Brasília - A possibilidade de extinção da verba indenizatória de R$ 15 mil dos deputados e senadores fez ressurgir no Senado a discussão sobre aumentar para R$ 24.500 os salários dos parlamentares. O reajuste salarial seria uma alternativa para compensar a perda da verba, uma vez que os deputados e senadores argumentam que precisam de recursos específicos para gastos nos Estados.
Atualmente, o salário dos parlamentares é de R$ 16.512,09, enquanto o teto do funcionalismo público federal é de R$ 24.500 - o equivalente à remuneração dos ministros do Supremo Tribunal Federal (STF). Estudo elaborado por técnicos do Senado mostra que, se a verba indenizatória for extinta, a Casa Legislativa terá uma economia de R$ 42 milhões - mesmo que os salários sejam elevados para o teto.
Na prática, com o aumento salarial, cada parlamentar passaria a receber quase R$ 8 mil a mais por mês. Como o valor da verba indenizatória é de R$ 15 mil por deputado e senador, técnicos do Senado argumentam que as Casas Legislativas economizariam pouco mais de R$ 7 mil por parlamentar.
A discussão sobre o fim da verba indenizatória ganhou força ontem, durante reunião da Mesa Diretora do Senado.
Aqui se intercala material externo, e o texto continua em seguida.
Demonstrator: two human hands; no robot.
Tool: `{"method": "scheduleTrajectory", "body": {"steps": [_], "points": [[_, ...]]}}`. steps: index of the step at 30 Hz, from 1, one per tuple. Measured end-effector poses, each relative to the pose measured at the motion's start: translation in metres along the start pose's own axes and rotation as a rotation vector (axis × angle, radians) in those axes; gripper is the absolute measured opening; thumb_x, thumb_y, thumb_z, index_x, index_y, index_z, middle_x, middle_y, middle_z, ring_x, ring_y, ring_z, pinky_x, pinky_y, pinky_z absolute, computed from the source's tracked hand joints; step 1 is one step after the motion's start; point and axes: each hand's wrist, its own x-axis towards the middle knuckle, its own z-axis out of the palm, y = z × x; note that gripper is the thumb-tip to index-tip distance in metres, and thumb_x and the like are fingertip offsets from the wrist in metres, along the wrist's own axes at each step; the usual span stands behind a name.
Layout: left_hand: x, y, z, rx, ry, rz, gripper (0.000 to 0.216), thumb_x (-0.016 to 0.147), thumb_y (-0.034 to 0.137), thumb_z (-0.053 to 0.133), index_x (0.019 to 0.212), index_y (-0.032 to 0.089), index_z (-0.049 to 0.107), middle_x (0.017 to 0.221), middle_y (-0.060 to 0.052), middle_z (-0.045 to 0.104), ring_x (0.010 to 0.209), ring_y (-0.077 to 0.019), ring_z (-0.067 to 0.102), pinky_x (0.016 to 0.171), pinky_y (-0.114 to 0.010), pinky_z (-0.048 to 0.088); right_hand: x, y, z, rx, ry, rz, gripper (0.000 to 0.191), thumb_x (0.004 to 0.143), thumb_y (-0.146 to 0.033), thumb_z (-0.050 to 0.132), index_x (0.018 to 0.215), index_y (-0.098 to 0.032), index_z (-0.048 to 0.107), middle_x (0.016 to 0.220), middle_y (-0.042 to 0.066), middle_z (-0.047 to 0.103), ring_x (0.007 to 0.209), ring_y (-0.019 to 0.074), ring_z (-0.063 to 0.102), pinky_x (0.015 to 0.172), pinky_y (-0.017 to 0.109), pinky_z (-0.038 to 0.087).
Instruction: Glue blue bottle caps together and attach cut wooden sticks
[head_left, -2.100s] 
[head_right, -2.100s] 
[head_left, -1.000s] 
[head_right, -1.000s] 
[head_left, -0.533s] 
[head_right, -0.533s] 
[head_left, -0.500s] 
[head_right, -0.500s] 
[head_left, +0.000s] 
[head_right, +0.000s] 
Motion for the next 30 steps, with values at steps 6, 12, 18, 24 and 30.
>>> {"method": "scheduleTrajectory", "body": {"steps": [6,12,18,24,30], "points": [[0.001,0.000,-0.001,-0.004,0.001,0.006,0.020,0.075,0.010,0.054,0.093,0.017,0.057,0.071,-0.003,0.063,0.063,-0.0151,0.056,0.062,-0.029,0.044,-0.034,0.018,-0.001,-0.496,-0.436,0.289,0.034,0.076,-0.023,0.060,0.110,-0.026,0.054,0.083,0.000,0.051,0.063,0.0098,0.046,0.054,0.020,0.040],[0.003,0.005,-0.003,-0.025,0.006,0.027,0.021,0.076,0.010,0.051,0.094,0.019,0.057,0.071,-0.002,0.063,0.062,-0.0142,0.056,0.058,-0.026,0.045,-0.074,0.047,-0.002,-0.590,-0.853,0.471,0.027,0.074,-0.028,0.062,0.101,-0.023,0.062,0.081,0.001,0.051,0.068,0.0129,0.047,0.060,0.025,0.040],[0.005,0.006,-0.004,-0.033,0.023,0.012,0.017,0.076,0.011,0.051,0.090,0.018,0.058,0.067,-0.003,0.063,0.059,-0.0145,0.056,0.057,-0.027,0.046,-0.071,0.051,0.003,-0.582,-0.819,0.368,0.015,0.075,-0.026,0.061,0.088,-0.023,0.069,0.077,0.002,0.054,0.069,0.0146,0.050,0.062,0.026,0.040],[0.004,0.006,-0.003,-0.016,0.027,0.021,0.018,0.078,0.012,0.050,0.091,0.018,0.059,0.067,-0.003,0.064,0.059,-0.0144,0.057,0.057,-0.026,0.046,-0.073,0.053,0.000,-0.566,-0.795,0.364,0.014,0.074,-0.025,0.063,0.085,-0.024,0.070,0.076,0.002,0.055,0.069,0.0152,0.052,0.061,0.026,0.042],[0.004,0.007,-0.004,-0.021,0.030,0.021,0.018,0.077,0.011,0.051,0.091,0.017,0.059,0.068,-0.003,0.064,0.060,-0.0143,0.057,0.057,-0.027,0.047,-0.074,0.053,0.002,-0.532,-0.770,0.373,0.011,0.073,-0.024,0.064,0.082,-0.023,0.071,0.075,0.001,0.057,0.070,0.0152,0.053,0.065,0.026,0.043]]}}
O presidente interino da Casa, Tião Viana (PT-AC), disse que vai procurar o presidente da Câmara, Arlindo Chinaglia (PT-SP), para discutir a possibilidade de extinção da verba.
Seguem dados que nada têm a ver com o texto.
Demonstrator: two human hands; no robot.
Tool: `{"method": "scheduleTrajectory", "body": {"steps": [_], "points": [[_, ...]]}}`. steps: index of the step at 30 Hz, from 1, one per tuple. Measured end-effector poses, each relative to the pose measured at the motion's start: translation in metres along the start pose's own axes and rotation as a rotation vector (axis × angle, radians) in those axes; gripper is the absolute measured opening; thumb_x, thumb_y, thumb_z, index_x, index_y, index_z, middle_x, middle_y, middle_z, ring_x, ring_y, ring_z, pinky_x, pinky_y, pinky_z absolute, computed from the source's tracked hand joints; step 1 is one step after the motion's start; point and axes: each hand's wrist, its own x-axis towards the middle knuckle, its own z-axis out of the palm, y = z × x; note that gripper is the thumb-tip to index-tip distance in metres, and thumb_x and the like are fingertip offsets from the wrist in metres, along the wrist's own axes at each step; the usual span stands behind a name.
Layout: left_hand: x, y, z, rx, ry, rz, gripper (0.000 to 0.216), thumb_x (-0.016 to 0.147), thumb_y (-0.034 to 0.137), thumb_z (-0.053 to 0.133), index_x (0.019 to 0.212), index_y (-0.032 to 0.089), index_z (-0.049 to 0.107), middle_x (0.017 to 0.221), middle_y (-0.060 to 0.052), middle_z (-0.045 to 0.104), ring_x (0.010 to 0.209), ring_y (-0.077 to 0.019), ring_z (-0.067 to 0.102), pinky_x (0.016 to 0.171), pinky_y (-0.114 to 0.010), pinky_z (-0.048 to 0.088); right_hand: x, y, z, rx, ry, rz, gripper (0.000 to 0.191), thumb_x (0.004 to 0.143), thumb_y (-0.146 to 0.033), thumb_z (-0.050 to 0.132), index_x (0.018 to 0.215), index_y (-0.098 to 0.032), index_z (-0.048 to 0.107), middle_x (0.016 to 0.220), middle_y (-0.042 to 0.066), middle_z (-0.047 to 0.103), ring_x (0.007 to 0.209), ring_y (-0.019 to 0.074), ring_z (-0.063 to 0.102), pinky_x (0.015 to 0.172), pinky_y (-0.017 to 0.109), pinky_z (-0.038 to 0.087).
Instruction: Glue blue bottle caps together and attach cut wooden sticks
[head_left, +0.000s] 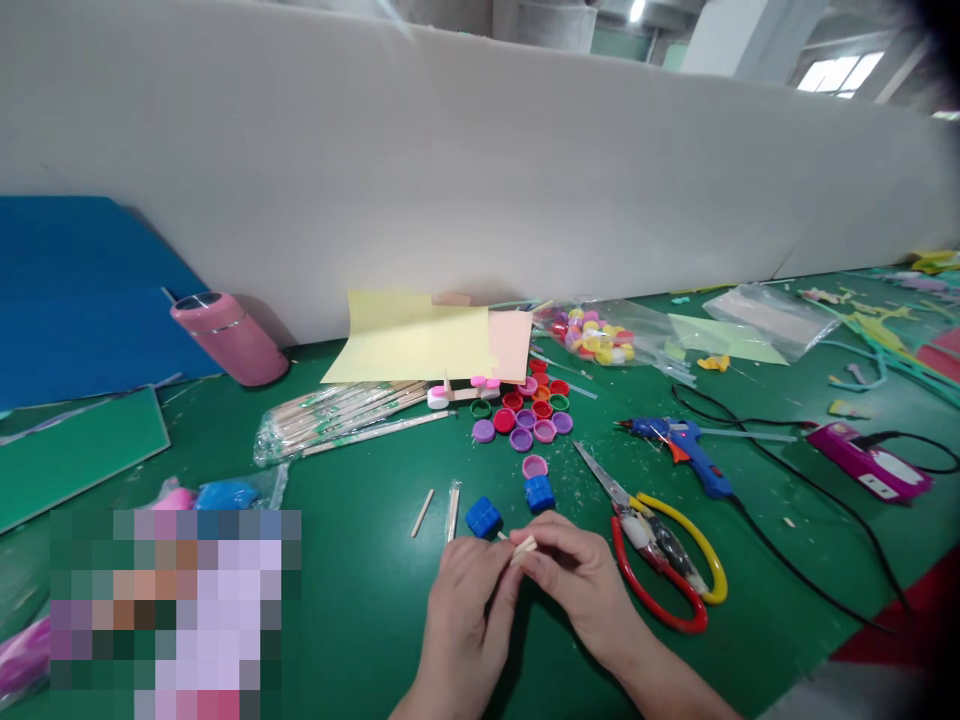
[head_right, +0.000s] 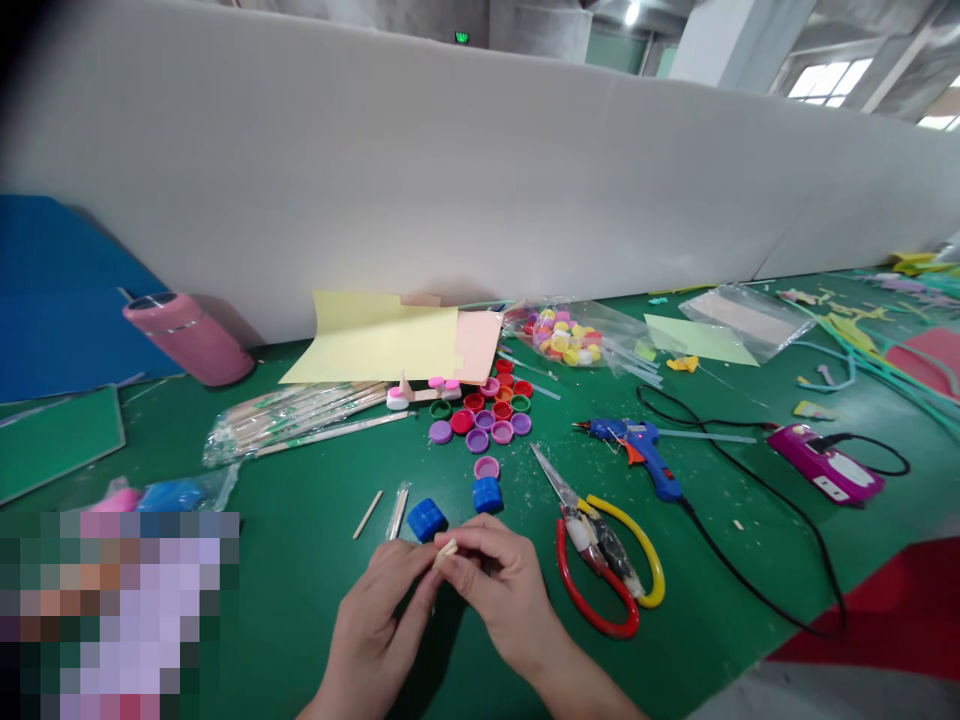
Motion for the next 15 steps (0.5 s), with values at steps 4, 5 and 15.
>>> {"method": "scheduleTrajectory", "body": {"steps": [4,5,15], "points": [[-0.002,-0.001,0.002,0.015,0.010,-0.055,0.020,0.074,0.014,0.055,0.094,0.018,0.059,0.077,-0.005,0.067,0.068,-0.0164,0.061,0.061,-0.028,0.050,0.003,0.001,-0.006,0.085,0.089,0.070,0.013,0.073,-0.027,0.064,0.082,-0.021,0.070,0.077,0.002,0.060,0.071,0.0149,0.055,0.065,0.025,0.044],[-0.002,-0.001,0.003,0.022,0.019,-0.067,0.020,0.074,0.015,0.056,0.094,0.018,0.059,0.077,-0.005,0.067,0.068,-0.0168,0.061,0.061,-0.028,0.050,0.004,0.002,-0.008,0.123,0.124,0.098,0.014,0.072,-0.029,0.065,0.082,-0.021,0.070,0.076,0.001,0.061,0.068,0.0142,0.055,0.064,0.025,0.044],[-0.002,0.002,0.003,0.113,0.084,0.017,0.017,0.071,0.011,0.058,0.088,0.016,0.059,0.069,-0.004,0.064,0.062,-0.0160,0.057,0.059,-0.028,0.047,0.002,0.011,-0.006,0.389,0.147,0.238,0.018,0.067,-0.031,0.069,0.081,-0.018,0.069,0.064,-0.001,0.058,0.053,0.0082,0.044,0.053,0.021,0.036]]}}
Os senadores argumentam que, como há especulações sobre irregularidades nos gastos da verba, o melhor caminho seria extingui-la oficialmente - com a possibilidade de reajuste salarial dos deputados e senadores.
O primeiro-secretário do Senado, Efraim Morais (DEM-PB), disse que a alternativa poderia ''colocar um fim'' no pagamento da verba indenizatória sem prejuízos aos parlamentares.
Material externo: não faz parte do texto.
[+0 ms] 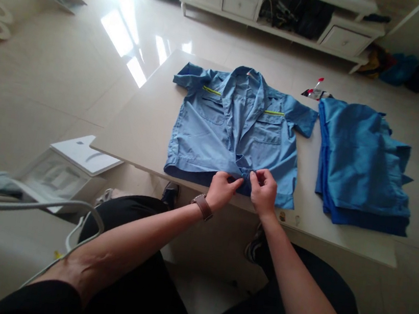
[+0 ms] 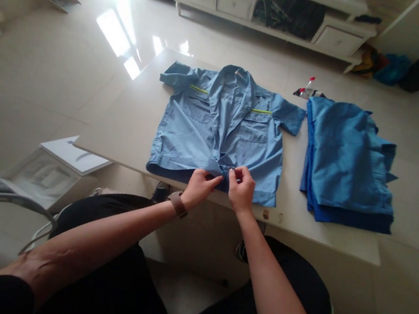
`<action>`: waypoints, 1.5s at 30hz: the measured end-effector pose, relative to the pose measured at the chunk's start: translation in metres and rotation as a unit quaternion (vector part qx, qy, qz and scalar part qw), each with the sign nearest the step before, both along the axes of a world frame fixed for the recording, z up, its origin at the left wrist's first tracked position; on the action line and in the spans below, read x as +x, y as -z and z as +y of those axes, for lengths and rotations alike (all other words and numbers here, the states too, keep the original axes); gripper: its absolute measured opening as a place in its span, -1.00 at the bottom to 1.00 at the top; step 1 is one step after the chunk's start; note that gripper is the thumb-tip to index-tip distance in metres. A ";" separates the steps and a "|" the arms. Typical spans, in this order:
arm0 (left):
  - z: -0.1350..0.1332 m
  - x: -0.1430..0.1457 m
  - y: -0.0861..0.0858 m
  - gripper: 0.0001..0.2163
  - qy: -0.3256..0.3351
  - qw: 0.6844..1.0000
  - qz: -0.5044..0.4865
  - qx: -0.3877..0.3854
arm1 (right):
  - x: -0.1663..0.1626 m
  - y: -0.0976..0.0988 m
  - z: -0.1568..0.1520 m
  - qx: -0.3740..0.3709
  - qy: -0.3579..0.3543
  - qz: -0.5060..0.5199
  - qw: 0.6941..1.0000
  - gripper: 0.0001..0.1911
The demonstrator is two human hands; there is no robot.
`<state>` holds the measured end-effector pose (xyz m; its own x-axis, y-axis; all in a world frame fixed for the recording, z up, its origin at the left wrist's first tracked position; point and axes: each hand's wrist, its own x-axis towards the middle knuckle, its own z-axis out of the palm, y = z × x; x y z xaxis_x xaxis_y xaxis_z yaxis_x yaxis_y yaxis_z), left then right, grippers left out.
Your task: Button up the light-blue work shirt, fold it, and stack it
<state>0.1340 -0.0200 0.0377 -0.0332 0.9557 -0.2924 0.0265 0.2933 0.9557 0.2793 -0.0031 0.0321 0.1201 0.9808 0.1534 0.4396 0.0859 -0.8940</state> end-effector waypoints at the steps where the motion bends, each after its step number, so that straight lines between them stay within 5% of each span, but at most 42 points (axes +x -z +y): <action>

''Além de definir o estudo para que a verba seja publicada, também existe a possibilidade, dependendo das Mesas das duas Casas do Congresso Nacional, de que seja extinta essa verba e que passemos a receber o salário que determina a Constituição'', explicou o senador ao referir-se à equiparação dos salários dos parlamentares com o teto do funcionalismo.
A verba indenizatória é utilizada pelos parlamentares para gastos nos Estados e pagamento de combustíveis, além de outras despesas como compra de material de escritório.
Apesar da disposição da Mesa Diretora do Senado em discutir a mudança, a proposta promete enfrentar resistências na Câmara. O deputado Ciro Nogueira (PP-PI), segundo-secretário da Casa, disse não ver sentido na extinção da verba indenizatória, como proposto pela Mesa do Senado.
''Eles (senadores) não precisam da gente. Se eles quiserem enterrar a verba deles, têm autonomia para isso. Não precisam usar a Câmara como desculpa para rejeitar. Esse assunto não está na ordem do dia da Câmara e não tem a menor possibilidade de prosperar'', enfatizou.